Required action
Work out how many lines of the material contain the string "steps". Respond with the number only.

Information provided
=====
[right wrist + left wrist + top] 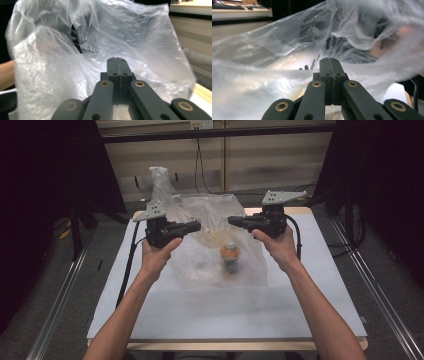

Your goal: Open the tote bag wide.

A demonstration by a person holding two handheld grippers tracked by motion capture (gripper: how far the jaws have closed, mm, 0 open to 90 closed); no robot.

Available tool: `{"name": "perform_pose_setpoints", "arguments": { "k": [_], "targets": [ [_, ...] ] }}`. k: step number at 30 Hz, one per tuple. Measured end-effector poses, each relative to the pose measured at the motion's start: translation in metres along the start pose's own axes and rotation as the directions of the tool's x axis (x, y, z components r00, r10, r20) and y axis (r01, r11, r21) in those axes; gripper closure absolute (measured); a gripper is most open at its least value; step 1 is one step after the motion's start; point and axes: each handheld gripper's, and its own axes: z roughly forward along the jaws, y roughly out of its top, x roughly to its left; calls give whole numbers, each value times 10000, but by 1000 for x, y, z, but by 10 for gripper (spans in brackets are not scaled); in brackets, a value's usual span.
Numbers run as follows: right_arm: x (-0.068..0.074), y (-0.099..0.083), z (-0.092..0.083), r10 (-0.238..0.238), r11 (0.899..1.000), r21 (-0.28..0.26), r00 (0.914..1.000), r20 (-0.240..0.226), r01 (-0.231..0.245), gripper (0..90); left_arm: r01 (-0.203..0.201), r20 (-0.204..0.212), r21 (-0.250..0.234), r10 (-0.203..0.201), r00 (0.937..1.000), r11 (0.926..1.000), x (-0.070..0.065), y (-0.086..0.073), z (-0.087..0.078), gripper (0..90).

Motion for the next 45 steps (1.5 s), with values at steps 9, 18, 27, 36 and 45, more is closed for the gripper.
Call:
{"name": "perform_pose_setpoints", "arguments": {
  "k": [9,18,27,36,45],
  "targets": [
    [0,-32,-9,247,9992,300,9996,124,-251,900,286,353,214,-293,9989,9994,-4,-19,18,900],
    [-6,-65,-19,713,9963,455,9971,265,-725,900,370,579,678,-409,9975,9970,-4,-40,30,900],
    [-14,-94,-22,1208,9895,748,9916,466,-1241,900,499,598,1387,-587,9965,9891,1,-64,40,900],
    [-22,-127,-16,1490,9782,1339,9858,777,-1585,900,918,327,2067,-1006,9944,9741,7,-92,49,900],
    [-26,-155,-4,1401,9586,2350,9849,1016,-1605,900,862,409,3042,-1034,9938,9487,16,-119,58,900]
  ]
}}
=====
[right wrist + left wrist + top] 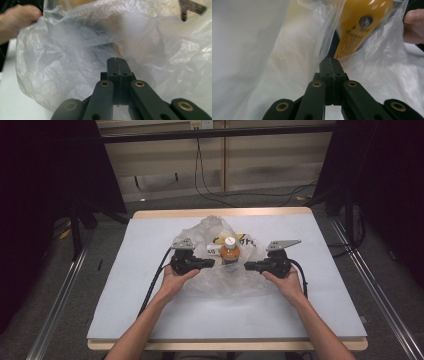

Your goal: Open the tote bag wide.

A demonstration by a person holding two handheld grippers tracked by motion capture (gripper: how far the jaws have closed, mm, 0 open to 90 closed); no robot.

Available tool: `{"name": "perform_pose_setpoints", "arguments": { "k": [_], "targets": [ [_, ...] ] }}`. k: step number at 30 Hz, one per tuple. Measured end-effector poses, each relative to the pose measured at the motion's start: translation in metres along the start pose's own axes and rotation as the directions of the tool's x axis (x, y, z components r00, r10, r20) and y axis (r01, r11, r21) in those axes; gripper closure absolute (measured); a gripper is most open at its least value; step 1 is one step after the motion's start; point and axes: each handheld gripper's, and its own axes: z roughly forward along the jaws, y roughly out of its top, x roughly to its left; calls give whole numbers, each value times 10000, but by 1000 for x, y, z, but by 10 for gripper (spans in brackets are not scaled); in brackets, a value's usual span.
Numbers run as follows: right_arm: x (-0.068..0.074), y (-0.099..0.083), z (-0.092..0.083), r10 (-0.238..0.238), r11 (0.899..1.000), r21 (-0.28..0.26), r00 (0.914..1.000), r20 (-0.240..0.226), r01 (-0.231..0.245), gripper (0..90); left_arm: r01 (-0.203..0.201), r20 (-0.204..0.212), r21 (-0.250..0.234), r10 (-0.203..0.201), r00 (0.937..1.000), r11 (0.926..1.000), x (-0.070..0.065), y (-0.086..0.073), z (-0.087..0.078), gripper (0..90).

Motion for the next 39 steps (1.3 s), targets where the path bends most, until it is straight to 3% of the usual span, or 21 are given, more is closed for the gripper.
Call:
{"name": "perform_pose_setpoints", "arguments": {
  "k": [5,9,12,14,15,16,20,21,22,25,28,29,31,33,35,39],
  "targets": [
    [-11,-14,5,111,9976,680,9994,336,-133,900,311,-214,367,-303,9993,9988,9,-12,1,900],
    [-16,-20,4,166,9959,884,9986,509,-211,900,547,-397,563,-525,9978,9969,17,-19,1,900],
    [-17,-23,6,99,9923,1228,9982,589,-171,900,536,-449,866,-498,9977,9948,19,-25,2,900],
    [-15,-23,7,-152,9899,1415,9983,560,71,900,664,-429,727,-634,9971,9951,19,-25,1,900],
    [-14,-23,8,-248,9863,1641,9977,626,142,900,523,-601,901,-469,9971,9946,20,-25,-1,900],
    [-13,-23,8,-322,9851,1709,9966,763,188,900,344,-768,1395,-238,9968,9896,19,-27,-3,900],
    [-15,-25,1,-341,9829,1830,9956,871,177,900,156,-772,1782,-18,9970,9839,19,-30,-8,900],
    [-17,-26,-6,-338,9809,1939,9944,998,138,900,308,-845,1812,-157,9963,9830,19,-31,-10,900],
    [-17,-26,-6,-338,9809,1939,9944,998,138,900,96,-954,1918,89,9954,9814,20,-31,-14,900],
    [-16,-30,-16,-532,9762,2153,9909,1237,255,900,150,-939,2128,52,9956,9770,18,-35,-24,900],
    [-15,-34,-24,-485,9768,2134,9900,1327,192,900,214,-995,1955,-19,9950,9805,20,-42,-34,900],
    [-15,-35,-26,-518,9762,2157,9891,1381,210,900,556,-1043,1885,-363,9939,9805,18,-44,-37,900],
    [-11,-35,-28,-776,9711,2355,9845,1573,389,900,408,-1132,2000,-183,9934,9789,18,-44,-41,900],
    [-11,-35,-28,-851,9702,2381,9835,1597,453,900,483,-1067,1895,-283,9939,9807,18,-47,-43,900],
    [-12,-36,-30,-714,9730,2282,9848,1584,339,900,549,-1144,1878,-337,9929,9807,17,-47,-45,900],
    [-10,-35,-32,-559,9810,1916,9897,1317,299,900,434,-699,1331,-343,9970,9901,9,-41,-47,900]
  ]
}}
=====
Exercise result
2